--- Data for analysis Enclosed Below ---

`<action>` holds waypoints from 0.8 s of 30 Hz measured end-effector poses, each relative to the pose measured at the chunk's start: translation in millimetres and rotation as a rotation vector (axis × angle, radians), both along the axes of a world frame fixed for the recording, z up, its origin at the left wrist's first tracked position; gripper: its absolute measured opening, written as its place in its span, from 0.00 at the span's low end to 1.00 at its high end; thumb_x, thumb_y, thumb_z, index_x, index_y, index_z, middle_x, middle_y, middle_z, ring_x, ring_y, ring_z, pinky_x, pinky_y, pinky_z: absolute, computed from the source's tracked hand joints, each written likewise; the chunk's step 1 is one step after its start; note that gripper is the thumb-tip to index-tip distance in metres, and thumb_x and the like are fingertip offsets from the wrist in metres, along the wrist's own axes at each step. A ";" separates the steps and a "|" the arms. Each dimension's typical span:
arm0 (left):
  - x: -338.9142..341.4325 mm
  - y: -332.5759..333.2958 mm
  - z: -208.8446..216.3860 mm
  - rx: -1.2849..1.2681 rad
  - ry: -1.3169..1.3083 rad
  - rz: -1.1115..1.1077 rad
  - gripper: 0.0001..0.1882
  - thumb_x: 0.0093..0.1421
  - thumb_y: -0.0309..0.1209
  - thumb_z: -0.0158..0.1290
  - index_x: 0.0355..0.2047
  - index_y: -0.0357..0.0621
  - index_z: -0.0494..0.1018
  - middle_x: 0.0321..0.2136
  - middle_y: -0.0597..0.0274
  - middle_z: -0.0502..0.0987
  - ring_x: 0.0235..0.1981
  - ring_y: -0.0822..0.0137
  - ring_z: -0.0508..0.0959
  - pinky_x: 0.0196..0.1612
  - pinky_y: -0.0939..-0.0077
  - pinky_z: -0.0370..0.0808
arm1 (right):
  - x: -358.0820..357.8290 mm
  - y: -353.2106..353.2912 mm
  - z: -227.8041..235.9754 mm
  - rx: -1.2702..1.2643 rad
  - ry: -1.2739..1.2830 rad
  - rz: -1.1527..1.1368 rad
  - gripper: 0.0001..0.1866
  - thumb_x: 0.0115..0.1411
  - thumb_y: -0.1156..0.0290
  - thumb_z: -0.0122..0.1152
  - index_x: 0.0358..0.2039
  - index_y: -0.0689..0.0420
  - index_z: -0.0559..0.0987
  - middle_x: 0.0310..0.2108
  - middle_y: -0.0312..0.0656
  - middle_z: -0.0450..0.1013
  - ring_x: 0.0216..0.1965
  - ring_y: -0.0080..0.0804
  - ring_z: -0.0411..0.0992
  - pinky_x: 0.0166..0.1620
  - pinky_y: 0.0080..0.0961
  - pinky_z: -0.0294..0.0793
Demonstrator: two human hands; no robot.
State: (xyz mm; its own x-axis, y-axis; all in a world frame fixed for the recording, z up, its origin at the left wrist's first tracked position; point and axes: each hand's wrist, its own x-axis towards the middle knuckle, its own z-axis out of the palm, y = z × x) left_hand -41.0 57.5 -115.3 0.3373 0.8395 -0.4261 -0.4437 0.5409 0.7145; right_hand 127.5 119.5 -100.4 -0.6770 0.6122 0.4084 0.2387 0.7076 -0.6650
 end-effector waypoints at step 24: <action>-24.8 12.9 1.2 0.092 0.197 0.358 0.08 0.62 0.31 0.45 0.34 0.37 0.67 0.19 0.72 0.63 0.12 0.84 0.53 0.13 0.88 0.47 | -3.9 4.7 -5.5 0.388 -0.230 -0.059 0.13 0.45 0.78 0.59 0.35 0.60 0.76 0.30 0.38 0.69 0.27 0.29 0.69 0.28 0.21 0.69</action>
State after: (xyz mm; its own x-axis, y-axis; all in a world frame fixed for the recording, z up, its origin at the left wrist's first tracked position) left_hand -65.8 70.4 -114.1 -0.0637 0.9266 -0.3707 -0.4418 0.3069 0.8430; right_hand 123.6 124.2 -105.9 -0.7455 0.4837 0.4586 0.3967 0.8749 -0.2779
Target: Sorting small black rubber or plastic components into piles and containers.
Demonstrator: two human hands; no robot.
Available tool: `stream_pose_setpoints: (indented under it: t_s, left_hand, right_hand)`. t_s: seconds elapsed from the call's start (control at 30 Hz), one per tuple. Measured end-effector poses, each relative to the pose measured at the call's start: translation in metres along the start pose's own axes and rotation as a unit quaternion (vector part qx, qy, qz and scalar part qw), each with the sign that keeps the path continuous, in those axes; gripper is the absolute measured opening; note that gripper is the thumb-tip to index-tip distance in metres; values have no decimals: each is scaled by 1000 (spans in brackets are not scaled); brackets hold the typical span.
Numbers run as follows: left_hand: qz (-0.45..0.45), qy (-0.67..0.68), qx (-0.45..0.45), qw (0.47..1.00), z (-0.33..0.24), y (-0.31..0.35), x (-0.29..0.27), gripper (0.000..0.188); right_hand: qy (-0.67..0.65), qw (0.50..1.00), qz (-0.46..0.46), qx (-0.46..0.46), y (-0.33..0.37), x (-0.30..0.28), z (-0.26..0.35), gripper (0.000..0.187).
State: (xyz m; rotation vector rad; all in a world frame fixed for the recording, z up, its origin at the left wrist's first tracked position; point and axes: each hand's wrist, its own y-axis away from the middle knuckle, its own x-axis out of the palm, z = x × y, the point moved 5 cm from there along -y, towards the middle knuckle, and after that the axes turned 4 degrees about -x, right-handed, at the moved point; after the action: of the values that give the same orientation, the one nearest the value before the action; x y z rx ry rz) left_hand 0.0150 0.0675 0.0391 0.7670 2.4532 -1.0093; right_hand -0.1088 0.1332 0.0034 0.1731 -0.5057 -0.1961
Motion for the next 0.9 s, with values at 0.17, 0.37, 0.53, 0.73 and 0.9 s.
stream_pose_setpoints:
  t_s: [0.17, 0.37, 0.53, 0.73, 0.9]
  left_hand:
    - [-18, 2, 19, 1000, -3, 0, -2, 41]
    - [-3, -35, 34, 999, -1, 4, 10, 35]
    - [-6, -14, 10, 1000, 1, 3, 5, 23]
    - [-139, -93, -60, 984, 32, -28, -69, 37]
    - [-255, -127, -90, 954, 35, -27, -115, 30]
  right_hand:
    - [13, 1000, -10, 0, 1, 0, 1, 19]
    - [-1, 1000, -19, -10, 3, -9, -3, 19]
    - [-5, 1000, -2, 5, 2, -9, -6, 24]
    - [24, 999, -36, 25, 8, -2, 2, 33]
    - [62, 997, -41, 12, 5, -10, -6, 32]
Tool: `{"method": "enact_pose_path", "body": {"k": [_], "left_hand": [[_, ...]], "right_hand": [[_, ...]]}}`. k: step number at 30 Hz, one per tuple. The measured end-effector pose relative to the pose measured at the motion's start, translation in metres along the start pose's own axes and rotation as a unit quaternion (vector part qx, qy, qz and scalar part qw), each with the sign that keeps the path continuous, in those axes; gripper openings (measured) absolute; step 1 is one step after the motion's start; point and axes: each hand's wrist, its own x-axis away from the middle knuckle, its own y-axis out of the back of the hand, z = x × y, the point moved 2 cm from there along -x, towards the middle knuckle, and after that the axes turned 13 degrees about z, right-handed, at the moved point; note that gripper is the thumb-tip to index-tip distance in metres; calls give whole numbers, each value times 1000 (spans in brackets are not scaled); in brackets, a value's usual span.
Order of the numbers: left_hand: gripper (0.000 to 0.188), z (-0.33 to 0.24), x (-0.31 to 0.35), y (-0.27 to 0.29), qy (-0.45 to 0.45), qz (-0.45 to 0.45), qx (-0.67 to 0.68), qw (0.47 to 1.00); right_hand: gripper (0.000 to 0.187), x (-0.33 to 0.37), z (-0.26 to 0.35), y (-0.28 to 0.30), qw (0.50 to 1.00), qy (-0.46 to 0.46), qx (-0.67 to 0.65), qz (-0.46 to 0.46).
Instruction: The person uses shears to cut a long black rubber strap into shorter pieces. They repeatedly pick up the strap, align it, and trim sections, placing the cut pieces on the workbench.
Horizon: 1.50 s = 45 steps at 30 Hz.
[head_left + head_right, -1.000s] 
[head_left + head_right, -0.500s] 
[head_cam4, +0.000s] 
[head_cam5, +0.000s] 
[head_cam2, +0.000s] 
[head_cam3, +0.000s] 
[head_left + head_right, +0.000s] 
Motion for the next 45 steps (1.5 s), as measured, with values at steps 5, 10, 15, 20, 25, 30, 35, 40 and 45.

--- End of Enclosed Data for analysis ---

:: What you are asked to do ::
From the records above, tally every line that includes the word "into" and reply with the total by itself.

:: Task answer ::
2